L’Amérique latine a connu une variété similaire d’initiatives visant à réglementer le travail sur plateforme. Par exemple, les tribunaux brésiliens et uruguayens ont rendu des jugements sur le travail pour le compte de plateformes numériques, reconnaissant le caractère dépendant et subordonné de la relation entre Uber et les chauffeurs.
De nombreux projets de régulation juridique ont également vu le jour. En Argentine, par exemple, le gouvernement travaille sur un statut spécial des travailleurs pour les livreurs des plateformes alimentaires. Le Brésil, la Colombie, le Pérou et le Mexique sont également en train de concevoir des réglementations spéciales pour ces travailleurs.
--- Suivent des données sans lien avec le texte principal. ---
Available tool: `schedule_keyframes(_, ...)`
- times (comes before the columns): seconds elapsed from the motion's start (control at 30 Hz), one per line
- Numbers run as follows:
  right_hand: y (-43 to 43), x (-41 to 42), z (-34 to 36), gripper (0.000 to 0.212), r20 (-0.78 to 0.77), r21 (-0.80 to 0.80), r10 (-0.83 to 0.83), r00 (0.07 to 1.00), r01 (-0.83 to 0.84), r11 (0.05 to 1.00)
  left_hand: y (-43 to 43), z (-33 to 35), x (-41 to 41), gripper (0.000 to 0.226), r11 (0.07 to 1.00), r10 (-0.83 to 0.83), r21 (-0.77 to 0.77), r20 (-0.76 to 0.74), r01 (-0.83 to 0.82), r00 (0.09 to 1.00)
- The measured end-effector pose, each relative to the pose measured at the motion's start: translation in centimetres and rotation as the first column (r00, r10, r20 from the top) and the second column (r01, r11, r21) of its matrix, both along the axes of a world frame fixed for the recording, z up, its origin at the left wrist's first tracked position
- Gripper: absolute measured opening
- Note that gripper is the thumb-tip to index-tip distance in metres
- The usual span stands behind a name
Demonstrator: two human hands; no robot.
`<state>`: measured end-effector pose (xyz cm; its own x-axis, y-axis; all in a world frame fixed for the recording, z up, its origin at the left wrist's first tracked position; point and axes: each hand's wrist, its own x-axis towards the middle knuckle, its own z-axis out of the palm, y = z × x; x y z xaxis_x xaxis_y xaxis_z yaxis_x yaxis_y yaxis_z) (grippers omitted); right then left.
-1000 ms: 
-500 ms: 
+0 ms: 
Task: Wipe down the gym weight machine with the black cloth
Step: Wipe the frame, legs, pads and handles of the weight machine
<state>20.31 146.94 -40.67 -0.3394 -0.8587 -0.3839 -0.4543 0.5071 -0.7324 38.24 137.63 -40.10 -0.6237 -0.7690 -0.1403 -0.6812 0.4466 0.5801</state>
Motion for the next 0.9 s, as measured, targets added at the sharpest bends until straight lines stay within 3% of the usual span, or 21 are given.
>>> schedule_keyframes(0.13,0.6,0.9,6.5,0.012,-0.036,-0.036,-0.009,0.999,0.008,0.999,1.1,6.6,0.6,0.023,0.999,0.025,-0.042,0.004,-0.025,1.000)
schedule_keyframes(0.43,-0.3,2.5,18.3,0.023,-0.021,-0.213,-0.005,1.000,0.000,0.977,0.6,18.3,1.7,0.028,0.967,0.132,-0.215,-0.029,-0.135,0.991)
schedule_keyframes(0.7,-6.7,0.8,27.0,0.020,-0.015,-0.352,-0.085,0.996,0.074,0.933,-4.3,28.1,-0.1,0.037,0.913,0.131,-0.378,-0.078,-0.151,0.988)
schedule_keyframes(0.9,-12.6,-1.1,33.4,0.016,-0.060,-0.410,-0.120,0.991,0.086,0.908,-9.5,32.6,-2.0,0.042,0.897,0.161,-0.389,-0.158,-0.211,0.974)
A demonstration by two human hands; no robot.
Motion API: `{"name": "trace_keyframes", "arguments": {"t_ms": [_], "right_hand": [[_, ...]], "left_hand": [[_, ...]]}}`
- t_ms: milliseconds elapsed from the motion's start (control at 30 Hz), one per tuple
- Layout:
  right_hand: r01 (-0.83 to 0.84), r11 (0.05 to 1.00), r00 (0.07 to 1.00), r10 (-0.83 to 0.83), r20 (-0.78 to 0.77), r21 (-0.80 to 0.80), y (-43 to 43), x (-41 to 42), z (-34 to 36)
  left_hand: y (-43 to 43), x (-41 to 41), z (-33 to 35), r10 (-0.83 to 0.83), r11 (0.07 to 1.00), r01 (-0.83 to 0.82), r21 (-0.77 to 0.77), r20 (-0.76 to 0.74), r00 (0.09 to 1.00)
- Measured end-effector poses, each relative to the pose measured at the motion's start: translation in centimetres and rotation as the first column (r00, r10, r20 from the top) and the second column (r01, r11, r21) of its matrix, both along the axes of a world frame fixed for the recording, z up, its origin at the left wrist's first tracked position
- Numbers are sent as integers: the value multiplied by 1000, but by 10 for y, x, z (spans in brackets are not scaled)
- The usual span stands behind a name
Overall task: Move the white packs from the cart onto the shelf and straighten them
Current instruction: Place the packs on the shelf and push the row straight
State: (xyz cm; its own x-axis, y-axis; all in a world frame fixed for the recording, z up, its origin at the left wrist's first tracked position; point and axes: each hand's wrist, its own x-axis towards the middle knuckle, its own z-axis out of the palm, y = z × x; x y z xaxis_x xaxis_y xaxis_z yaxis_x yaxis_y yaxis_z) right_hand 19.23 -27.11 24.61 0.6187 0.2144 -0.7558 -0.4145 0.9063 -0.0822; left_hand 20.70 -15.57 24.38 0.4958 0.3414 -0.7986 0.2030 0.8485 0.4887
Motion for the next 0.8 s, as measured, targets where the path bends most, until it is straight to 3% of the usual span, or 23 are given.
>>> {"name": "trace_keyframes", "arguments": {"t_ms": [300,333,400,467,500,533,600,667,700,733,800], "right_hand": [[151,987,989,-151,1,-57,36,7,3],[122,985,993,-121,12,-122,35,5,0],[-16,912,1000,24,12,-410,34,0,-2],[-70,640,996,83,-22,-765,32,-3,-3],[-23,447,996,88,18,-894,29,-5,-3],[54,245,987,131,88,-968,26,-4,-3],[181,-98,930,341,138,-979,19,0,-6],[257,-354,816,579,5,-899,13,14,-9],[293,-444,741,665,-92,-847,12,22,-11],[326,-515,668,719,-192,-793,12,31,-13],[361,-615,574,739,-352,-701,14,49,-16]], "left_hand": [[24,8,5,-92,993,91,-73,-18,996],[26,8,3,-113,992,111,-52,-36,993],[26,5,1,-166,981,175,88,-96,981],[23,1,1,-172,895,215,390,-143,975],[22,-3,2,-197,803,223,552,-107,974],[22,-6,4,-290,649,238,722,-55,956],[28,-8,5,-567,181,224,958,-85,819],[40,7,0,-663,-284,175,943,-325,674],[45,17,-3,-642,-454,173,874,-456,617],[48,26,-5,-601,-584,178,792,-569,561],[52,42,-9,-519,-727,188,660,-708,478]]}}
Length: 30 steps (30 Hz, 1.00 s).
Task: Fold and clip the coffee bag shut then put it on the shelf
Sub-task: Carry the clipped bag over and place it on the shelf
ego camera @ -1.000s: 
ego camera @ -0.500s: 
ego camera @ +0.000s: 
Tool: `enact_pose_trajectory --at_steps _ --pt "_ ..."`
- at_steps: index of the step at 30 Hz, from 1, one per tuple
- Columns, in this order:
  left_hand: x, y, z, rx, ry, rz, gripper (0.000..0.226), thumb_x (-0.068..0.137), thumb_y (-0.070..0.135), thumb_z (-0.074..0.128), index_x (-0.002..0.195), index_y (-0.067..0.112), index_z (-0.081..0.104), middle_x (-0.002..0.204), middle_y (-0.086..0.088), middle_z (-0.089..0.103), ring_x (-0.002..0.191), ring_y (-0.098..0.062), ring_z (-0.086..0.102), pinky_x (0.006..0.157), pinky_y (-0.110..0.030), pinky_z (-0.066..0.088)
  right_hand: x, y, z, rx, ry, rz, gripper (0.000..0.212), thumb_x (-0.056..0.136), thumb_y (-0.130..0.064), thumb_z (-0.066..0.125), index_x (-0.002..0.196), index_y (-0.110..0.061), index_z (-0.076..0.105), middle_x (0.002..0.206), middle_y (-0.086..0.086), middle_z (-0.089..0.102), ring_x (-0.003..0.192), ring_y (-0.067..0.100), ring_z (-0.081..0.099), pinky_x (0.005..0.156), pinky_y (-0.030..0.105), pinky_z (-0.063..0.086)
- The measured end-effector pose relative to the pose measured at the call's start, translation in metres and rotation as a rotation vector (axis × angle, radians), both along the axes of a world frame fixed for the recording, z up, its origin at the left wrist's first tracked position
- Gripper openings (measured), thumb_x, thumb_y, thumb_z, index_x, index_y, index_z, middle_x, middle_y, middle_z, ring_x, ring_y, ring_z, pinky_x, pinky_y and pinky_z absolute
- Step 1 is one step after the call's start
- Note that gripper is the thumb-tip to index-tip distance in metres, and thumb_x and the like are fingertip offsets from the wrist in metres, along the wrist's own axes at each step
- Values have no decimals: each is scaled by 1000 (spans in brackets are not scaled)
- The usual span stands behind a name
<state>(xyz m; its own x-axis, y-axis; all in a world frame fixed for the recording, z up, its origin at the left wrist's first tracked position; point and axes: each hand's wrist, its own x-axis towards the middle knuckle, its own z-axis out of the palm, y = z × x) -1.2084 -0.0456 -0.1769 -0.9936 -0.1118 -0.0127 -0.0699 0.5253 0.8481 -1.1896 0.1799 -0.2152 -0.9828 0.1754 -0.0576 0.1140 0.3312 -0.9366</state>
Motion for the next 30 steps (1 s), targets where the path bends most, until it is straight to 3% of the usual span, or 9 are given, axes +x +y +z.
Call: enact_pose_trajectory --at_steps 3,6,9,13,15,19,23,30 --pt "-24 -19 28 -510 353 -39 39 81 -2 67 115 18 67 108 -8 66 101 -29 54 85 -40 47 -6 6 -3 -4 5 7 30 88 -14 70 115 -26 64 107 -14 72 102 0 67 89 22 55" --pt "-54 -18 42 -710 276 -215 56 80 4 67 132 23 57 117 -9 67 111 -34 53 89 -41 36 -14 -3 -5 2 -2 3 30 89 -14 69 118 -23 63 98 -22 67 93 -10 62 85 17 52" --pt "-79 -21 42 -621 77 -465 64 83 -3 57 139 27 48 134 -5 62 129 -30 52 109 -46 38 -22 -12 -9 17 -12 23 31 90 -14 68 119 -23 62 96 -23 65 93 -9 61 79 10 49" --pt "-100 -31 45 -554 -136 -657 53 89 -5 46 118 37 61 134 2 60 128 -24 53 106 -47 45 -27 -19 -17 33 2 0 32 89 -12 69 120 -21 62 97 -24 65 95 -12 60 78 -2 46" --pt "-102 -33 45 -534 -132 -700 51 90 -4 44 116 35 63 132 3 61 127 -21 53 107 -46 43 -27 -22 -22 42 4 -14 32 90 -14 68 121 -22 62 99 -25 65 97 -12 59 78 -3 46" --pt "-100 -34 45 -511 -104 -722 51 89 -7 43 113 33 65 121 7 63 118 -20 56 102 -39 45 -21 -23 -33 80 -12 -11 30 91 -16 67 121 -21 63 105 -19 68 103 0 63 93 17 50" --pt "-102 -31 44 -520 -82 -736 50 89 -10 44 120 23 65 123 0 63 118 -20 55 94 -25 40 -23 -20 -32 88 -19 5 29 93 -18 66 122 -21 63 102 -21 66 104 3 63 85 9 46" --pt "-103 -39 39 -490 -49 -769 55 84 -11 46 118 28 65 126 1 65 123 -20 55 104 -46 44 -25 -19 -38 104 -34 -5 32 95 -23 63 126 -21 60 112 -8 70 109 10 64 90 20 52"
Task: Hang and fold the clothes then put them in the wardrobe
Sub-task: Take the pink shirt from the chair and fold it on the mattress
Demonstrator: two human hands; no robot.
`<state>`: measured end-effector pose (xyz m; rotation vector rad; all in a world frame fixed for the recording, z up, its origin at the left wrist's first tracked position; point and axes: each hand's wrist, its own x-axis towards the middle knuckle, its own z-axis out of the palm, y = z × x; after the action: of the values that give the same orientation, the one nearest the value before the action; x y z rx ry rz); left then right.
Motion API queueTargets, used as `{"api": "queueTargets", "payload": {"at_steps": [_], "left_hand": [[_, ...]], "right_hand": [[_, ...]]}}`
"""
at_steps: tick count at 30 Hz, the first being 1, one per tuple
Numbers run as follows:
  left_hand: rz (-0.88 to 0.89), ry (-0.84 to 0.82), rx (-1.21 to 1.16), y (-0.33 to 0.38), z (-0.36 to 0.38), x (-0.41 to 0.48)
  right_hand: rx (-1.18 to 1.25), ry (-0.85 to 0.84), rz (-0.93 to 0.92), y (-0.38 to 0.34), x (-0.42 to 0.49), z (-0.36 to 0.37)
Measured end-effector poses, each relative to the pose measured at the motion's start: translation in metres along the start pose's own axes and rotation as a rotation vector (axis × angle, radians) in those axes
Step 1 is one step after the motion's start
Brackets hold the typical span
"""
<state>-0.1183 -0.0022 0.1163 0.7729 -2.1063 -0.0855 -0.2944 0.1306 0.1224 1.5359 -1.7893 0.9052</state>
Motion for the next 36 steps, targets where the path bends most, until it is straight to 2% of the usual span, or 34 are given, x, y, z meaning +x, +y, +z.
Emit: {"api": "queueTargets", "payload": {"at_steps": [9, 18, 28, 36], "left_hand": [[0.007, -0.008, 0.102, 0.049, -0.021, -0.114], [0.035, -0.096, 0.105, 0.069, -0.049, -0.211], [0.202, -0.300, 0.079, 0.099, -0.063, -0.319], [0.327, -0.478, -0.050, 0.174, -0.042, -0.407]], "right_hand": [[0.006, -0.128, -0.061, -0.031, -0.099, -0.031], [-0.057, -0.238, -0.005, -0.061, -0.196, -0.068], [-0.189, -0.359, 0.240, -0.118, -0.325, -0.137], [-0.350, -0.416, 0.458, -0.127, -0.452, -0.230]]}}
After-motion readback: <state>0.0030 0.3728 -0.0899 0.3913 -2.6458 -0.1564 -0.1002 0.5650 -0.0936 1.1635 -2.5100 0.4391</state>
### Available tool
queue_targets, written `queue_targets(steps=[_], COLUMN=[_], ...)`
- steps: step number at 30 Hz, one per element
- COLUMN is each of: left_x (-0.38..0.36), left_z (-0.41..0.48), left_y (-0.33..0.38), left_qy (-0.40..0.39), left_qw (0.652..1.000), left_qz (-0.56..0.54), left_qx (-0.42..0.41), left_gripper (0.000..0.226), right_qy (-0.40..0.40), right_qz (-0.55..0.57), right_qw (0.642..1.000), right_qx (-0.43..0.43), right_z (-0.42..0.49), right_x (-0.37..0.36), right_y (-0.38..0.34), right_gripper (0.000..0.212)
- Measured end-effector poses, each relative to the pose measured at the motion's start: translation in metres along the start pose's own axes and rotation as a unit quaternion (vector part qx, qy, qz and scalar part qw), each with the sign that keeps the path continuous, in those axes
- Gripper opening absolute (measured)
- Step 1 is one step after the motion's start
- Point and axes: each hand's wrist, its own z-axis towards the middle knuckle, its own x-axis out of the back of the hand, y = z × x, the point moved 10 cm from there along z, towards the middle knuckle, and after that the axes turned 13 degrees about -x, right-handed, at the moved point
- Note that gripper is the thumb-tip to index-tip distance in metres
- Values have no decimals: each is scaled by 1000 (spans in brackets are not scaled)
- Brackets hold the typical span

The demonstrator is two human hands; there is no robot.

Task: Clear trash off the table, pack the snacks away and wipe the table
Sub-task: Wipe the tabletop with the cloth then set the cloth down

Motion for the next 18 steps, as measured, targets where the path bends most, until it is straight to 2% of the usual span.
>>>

Pour l’instant, toutes ces mesures sont des initiatives et pas encore des lois – et elles ne peuvent pas encore compter sur le soutien total des entreprises ou des syndicats.
Il est indéniable que l’État a un rôle clé à jouer dans la réglementation des relations de travail sur les plateformes, en particulier dans les pays fortement inégalitaires où les grandes entreprises peuvent tirer parti de marchés du travail précaires. La normalisation de la relation de travail sur les plateformes peut garantir les droits des travailleurs, mais peut aussi réduire un certain nombre de leurs avantages, comme l’autonomie et les revenus comparativement bons qu’elles peuvent procurer. En outre, le flou des lois continue d’offrir un espace aux entreprises pour contrôler le processus de travail à leurs propres conditions, par le biais de la gestion des algorithmes.
Pour obtenir de meilleurs résultats à long terme dans la réglementation du travail sur les plateformes, il est impératif que, lors de la conception de nouvelles lois, les décideurs politiques engagent un dialogue plus soutenu avec les plateformes, les travailleurs et leurs organisations.
La négociation collective peut permettre une véritable amélioration de la qualité du travail sur les plateformes et devrait être encouragée par les gouvernements. La recherche d’un consensus réduira également la menace (déjà peu convaincante) des entreprises de plateformes de quitter les pays du Sud.